Picture of gray cabbage
 

  【Methods of consuming gray cabbage】

  Gray cabbage is an environmentally friendly wild dish.

  Consumption method: blanch with boiling water, then soak in clean water, can be stir-fried, cold mixed, or made into soup, and can also be dried and stored. Put the tender gray cabbage into boiling water for a while (the time should not be too long), it can be used to stir-fry meat and taste delicious.

  It can also be mixed with scallions, ginger, garlic, salt, monosodium glutamate, and sesame oil. If you add some chili and vinegar, the taste will be even better.

  【Precautions when consuming gray cabbage】

  The seedlings can be used as vegetables, and the stems and leaves can be fed to livestock. The fruit (called gray fruit) is used as medicine in some areas.

  Gray cabbage is a photosensitive plant containing porphyrin substances. Excessive consumption or contact, and exposure to sunlight for several hours can cause acute phototoxic inflammatory reactions, with symptoms such as redness, shine, and tingling or itching all over the body.

  Therefore, the amount of gray cabbage consumed at one time should not be too much, and after consumption or contact, it is important to avoid strong sunlight exposure.

  【Is gray cabbage toxic?】

  There was a folk legend that this plant is poisonous. In fact, this is a misunderstanding. Some people mistook the seedlings of "mandrake" for this plant and thus believed that it was poisonous.
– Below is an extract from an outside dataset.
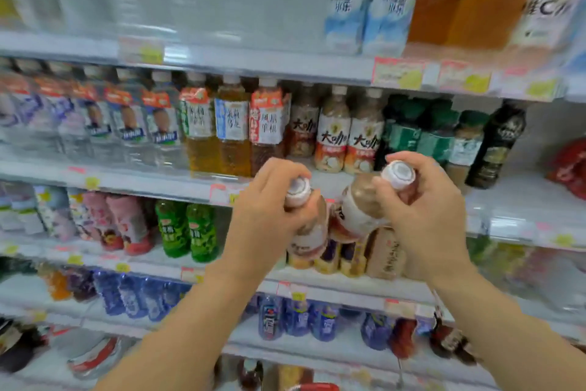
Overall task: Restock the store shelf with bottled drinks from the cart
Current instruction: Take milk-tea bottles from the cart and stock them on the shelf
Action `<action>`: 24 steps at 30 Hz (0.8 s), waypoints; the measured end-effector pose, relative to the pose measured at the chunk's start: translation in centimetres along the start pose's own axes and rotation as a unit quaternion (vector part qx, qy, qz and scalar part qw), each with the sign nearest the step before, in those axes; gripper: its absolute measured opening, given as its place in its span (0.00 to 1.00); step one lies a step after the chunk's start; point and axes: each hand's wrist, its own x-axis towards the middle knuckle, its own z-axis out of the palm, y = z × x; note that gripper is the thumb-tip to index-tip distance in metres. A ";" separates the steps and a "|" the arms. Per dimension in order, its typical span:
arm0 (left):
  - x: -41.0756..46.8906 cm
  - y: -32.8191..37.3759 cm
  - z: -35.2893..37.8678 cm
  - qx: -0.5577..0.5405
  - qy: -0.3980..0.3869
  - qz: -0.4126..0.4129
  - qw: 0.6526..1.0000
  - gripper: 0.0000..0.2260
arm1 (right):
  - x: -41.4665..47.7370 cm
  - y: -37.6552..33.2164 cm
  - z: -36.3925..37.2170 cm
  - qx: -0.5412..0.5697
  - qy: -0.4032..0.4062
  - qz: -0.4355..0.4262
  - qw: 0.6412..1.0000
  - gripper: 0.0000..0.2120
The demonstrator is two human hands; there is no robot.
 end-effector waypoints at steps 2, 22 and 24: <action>2.5 0.5 0.8 0.007 0.015 0.038 0.999 0.09 | 2.0 -0.5 -0.8 0.001 0.030 -0.024 0.999 0.11; 10.1 -5.2 7.4 0.074 -0.055 0.041 0.995 0.08 | 10.5 5.0 1.9 -0.040 0.047 -0.001 0.998 0.13; 10.8 -5.8 8.2 0.072 -0.049 -0.021 0.996 0.10 | 11.0 5.7 2.5 -0.032 0.052 0.024 0.998 0.13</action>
  There is another situation where some people experience symptoms after consuming too much, leading them to believe that the plant itself is toxic.

  We need to understand that gray cabbage is not toxic. However, it is important to note that it resembles the seedlings of "mandrake".

  Therefore, we must not confuse them, because the true "mandrake" can be toxic. However, just because they resemble each other does not mean that gray cabbage is also toxic.